For a decade the anti-monarchist British newspaper The Guardian fought for the release of letters Prince Charles wrote to government officials, including former Prime Minister Tony Blair. The prince was lobbying the government, and so these letters collectively received a sinister name: the "black spider" letters.

Was Charles pinning parliamentarians down on certain votes? Was the palace engaged in a quiet, pen-and-ink coup against democracy? Would a future King Charles become a meddling, overbearing tyrant?

If only!

A small batch of 27 letters was finally released after much fighting between Buckingham Palace and the government. Prince Charles was indeed revealed — but as what?

Brendan O'Neill, one of the sharpest writers on the scene, believes that — ironically, deliciously, hilariously — Prince Charles was exposed as a Guardianista, a man who shares the same preening environmentalism, anti-corporatism, and diet fad-ism of the fashionable left.

It isn't surprising that an aloof royal, a future divine king, should valorize the countryside, elevate the natural over the manmade, and be sniffy about fat plebs.

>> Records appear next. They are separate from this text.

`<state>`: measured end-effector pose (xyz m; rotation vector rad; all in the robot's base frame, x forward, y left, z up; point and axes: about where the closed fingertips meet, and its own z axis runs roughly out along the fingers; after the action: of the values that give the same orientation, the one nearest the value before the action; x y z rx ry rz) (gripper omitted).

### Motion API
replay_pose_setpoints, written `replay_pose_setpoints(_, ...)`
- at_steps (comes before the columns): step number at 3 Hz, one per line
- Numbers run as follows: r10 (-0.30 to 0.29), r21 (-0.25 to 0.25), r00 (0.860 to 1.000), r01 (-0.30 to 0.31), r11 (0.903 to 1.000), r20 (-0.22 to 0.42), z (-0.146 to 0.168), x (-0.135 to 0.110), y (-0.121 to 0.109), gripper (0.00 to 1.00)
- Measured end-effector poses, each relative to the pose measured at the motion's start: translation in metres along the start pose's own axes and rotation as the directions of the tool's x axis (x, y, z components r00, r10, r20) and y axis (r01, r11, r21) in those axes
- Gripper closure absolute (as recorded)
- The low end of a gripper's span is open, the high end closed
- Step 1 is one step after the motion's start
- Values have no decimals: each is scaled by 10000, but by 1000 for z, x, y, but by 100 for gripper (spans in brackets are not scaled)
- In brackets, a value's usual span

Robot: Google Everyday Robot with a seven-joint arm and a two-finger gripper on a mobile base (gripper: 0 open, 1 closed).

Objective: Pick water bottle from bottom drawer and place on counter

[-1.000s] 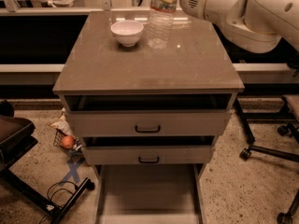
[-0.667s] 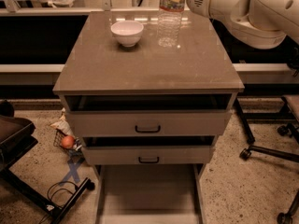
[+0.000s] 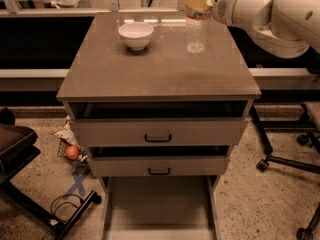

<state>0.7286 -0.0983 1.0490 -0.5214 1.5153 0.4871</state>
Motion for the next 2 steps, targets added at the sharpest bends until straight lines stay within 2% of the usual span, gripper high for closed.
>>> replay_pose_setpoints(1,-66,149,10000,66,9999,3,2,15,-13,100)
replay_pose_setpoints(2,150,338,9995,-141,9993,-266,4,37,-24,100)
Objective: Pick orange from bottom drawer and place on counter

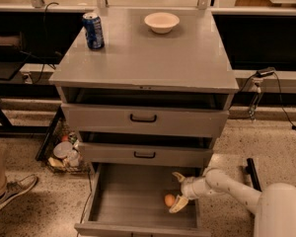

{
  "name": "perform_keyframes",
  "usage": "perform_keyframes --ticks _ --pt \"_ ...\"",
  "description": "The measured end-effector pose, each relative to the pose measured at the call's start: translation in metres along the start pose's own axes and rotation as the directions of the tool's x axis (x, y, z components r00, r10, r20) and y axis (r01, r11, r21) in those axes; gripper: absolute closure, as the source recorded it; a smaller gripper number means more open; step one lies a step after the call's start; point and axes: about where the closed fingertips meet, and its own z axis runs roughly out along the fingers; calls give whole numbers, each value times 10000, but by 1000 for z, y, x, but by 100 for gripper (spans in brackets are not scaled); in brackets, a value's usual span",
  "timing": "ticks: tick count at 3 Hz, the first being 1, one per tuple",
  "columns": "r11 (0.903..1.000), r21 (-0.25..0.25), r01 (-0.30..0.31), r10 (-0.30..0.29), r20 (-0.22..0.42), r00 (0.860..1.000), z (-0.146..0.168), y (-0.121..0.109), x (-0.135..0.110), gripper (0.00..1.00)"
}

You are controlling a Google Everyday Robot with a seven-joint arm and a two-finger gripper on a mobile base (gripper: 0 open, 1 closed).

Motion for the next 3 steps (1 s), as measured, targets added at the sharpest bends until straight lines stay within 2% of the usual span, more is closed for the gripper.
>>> perform_keyframes --ticks 2,3 --pt "9995 -244 -193 189 -163 9997 45 -3 34 0" --pt "9991 -343 -251 246 -134 9996 58 -5 44 0"
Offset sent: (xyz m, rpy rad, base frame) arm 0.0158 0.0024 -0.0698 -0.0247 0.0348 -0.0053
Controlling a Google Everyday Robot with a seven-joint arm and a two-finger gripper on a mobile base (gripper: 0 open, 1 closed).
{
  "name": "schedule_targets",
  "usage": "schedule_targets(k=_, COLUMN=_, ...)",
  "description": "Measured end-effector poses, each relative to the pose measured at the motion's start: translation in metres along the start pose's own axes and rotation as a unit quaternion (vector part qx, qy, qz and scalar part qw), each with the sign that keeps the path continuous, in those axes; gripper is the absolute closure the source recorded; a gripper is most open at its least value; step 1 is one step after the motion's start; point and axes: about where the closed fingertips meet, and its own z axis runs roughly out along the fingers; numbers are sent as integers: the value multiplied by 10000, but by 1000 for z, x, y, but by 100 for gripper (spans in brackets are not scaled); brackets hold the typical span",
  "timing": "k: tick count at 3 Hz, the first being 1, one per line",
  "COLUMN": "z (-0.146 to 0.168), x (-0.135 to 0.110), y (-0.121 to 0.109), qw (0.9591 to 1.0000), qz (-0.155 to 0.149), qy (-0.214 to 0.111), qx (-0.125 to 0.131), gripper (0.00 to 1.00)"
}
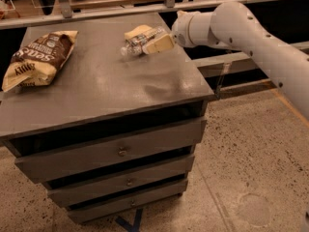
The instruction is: Move water bottle near brown chip bag
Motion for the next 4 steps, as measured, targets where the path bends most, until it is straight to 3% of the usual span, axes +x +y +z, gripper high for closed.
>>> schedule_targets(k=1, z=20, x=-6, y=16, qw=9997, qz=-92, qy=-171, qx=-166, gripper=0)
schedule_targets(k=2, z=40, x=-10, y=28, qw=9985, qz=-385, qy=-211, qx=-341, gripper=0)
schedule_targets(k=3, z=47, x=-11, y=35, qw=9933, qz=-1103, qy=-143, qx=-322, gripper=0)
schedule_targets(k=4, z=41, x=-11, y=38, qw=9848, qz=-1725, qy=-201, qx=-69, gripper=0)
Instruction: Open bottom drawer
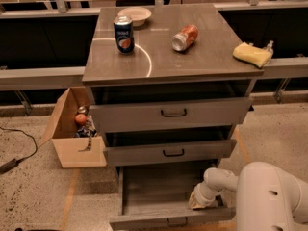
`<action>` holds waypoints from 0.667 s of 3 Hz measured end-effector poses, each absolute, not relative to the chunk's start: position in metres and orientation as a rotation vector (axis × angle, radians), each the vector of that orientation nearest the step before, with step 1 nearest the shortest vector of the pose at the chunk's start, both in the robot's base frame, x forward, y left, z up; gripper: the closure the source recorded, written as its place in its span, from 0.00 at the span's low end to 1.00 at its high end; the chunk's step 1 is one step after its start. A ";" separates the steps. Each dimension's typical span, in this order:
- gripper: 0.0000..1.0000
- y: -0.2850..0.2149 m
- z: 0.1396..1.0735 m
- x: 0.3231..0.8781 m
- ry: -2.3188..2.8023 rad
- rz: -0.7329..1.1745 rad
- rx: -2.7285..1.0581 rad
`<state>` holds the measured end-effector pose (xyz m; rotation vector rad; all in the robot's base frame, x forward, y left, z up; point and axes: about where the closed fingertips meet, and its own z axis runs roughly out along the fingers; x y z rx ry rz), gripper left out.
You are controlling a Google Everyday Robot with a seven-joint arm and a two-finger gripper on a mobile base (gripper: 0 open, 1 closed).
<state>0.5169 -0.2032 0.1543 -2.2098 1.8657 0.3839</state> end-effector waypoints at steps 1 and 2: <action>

It's somewhat more surprising that the supposedly liberal Guardian shares pretty much all those views. [spiked!]

But in focusing on their shared qualities, it would be easy to miss the truth. Far from being a full-throated Guardianista, Prince Charles is his own kind of conservative: an ecological preservationist, an arch-traditionalist, and a tiller and keeper of the soil, rather than a devotee of capitalistic creative destruction.

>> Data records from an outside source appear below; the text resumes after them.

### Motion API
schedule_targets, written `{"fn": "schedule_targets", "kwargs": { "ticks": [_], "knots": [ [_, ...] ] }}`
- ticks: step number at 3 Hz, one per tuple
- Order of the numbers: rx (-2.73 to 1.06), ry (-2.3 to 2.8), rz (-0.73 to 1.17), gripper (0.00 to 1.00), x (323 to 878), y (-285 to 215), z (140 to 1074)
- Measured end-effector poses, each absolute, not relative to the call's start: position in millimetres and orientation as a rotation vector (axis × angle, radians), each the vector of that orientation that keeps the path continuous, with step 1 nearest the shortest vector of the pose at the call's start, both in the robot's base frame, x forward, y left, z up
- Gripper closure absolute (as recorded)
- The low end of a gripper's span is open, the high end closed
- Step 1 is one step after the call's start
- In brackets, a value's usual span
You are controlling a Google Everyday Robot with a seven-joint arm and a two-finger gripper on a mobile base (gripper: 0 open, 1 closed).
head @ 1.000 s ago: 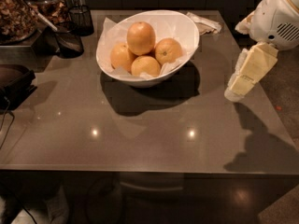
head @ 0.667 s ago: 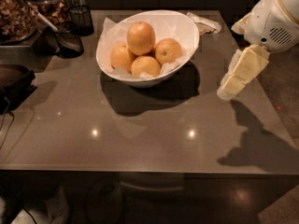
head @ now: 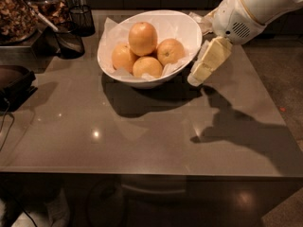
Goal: Pick orange from white bowl
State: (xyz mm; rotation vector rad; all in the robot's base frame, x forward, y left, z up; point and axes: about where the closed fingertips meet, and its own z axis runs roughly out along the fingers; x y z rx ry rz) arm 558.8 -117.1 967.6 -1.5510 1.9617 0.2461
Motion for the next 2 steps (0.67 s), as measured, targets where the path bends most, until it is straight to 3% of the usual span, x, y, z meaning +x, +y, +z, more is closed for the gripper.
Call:
{"fn": "schedule_targets", "kwargs": {
  "ticks": [2],
  "knots": [
    [-1.530, 1.950, 0.232, 0.00, 559.9, -115.6, 968.5]
  ]
}}
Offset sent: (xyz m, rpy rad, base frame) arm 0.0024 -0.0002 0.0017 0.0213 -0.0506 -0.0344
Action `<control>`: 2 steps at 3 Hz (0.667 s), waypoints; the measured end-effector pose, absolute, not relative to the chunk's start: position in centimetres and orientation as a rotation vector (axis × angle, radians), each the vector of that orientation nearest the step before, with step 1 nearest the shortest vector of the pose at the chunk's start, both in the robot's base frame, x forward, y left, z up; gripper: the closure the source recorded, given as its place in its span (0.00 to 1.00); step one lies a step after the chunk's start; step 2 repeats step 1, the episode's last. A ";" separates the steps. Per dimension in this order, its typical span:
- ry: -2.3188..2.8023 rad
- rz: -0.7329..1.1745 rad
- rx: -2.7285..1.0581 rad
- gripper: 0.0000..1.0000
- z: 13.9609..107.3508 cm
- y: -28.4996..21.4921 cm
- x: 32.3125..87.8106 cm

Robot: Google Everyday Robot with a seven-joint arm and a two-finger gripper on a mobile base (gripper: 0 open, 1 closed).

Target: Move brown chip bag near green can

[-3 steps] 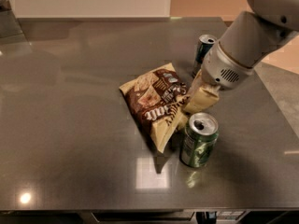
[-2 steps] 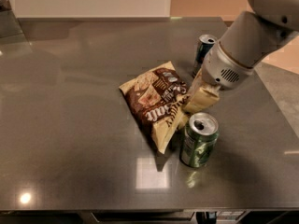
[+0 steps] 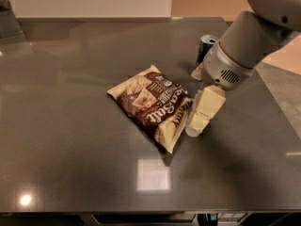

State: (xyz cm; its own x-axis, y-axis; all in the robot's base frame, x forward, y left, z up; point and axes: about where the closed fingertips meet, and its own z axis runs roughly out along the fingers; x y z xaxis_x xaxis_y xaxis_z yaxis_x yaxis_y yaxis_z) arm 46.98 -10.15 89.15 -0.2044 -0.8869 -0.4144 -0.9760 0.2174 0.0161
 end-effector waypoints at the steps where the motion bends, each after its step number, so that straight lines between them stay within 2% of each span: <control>1: 2.181 0.396 -1.742 0.00 89.1 -10.2 47.0; 2: 2.181 0.396 -1.742 0.00 89.1 -10.2 47.0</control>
Offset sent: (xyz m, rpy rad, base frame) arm 0.0000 0.0000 0.0000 0.0000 0.0000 0.0000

In his letters, the prince lobbies specifically for the toothfish, a species of cod he worried was being overfished to the potential decline of the species (and a classic English dish). He criticizes the "education experts" who he feared were turning children into "better robots," rather than fully capable and enquiring human beings. He worries that British armed forces were being given inadequate equipment for the tough job they were doing in the war on terror.

Prince Charles' conservatism is characterized by "trusteeship," rather than the more modern concept of ownership. The latter assumes that the possessor of a property is entitled to extract all its market value, even if it destroys the use of that property and its goods for all posterity. Charles, ever a royal, allies himself to posterity's interests.

The prince's overwhelming concern for conservation comes forward in his letters to the secretary of state for Northern Ireland: "As usual I repeated myself — yet again — as regards the potential value to be realized from the regeneration and re-use of redundant historic landmark sites." In the same letter he promotes the settlement of Poundbury, a community that was being built on lands belonging to Duchy of Cornwall, according to the traditionalist principles of town-planning and architecture he holds dear.

On this subject, the prince can be scathing. In the 1980s, he compared the result of modernist architects unfavorably to the Battle of Britain. "You have to give this much to the Luftwaffe: When it knocked down our buildings, it didn't replace them with anything more offensive than rubble," he writes. Did you notice that for the prince, these are "our" buildings? Lovely.

Conservatives are most likely to object to Charles' environmentalism. He very early turned his own farmland toward organic production. Charles is also a devoted believer in climate change. Commenting on the prince's conservatism, Rod Dreher wrote in 2012:

On a moral and spiritual level, Charles believes that civilization isn't sustainable unless humanity finds a way to live in balance with nature. For him, climate change is the ultimate judgment on a civilization that has rejected limits and fetishized economic growth and material prosperity over spiritual values. [The American Conservative]

In the black spider letters, Prince Charles is found criticizing supermarkets, which were rapidly displacing older markets, grocers, and butchers, and whose effect on farmers has mostly been one of squeezing the profit out of the business. Given his other concerns, it is likely Charles worries about collapsing biodiversity and flattened food-ways under the standardization of large market actors. Charles worries about the entire market ecology of food production.

At the same time, a kind of anti-leftist ecological concern peeks through. Charles wanted farmers to be able to cull the population of badgers, which had the protection of legislation created by animal-rights activists.

The monarchy's sympathizers might say that it is precisely because Charles' position is partly insulated from corporate interests and moral fads that he is able to take a longer view of issues related to England's countryside, its architectural patrimony, its historical sites, and the environment.

Far from revealing an overweening royal authority or a disconnected left-wing scion, Charles' letters show a gentle, far-seeing, if unfashionable monarch. In a sense, Charles quietly exercises the highest role a monarch can play in the modern administrative state. He is an insistent voice for tradition's value to posterity, and an advocate for the men (and fish) that the market, or the bureaucratic state, would overlook and destroy.